3. Birincil Keratinosit Hasat ve Tohumlama
- Onaylanmış hayvan tesisi/IACUC standartlarına göre CO2 inhalasyonu ile dört ila beş yetişkin dişi fareyi ötenazi. Ancak, bu protokol tek dişi/erkek fareler için de kullanılabilir.
- Bir elektrikli hayvan makası ile dorsal kürk yaklaşık 9 cm2 Klip ve yeterli poviyo iyot antiseptik çözeltisi ile 500 mL kavanoza tüm kırpılmış fareler yerleştirin (fırçalamak değil) 1-2 dakika boyunca onları kapsayacak şekilde. fareler üzerinde çözelti.
- Çözeltiyi dökün ve sıvı temizolana kadar temiz suyla durulayın. Aynı antiseptik yıkamayı tekrarlayın ve ardından su durulayın. İyot çözeltisi ile antiseptik yıkama sonra, 5-10 dakika boyunca% 70 etanol tüm fareler ıslatın.
NOT: Açık kürklü fareler (örneğin, BALB/c) antiseptik iyot yıkarlarından hafif sarımsı bir renk korurken, koyu fareler (örneğin, C57BL/6) tutamaz. Özellikle, hücre canlılığı veya kültür büyüme sarı renk nedeniyle etkilenmez.
- Dikkatle bir laminar akış kaputunda başparmak forceps ve makas kullanarak kırpılmış sırt derisi çıkarın. Excised dorsal deri konik tüp PBS/2x gentamisin ile dolu yerleştirin. Kültürde meme hücresi kontaminasyonunu önlemek için ventral yan deri kullanmaktan kaçının.

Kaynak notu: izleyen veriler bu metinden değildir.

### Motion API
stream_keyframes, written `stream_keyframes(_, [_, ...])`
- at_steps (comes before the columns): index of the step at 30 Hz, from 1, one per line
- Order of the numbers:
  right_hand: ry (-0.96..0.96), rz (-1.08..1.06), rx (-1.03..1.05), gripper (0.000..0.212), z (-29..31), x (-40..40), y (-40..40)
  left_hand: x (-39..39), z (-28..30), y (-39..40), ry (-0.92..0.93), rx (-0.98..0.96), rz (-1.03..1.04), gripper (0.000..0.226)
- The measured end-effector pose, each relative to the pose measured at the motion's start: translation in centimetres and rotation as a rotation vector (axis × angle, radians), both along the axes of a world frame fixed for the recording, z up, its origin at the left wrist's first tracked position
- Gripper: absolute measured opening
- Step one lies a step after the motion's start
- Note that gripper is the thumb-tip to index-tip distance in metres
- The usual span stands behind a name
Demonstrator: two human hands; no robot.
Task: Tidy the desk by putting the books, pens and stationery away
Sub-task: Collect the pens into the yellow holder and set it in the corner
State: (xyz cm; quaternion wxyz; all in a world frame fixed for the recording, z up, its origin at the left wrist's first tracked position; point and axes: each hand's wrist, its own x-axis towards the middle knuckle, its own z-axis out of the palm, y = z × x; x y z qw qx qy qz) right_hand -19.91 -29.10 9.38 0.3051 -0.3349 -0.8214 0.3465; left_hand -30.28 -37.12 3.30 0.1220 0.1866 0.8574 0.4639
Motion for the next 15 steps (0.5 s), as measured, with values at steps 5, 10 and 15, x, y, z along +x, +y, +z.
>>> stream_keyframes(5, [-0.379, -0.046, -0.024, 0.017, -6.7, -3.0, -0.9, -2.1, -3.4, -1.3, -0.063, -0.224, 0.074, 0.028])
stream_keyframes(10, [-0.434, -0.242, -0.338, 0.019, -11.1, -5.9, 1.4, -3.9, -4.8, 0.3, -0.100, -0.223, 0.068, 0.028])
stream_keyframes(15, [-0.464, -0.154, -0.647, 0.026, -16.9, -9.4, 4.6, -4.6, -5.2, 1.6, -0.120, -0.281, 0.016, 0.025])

- Otoklavlı forceps ve neşter kullanarak, ince bir Petri çanak üzerine aşağı bir anda kıllı tarafında bir dorsal deri yerleştirin. Yarı saydam olana kadar deri dokusunun ventral tarafında yağ da dahil olmak üzere tüm deri altı doku kazıma başlayın. Deri (saç folikülü parçası) yırtılma olmadan deri altı doku maksimum izleri kaldırmaya çalışın. Ayrıca, uzun süre kazıyın ve cilt kurumasını önlemek.
- Kalan tüm ciltler işlenene kadar kazınmış cildi PBS çözeltisinde tutun. Neşter kullanarak derileri 0,5 cm x 1-1,5 cm şeritler halinde dilimleyin ve kıllı tarafı steril bir Petri kabına yerleştirin.
- Dikkatle pipet 20 mL PBS/2x Gentamicin çözeltisi tripsin (%0.25) ile karıştırılır 100 mm x 20 mm plastik Petri kabına. Steril forsepskullanarak, derileri aktarın ve 32 °C'lik bir kuluçka makinesinde 2 saat boyunca tripsin çözeltisinin yüzeyinde tüylü tarafı yüzdürün.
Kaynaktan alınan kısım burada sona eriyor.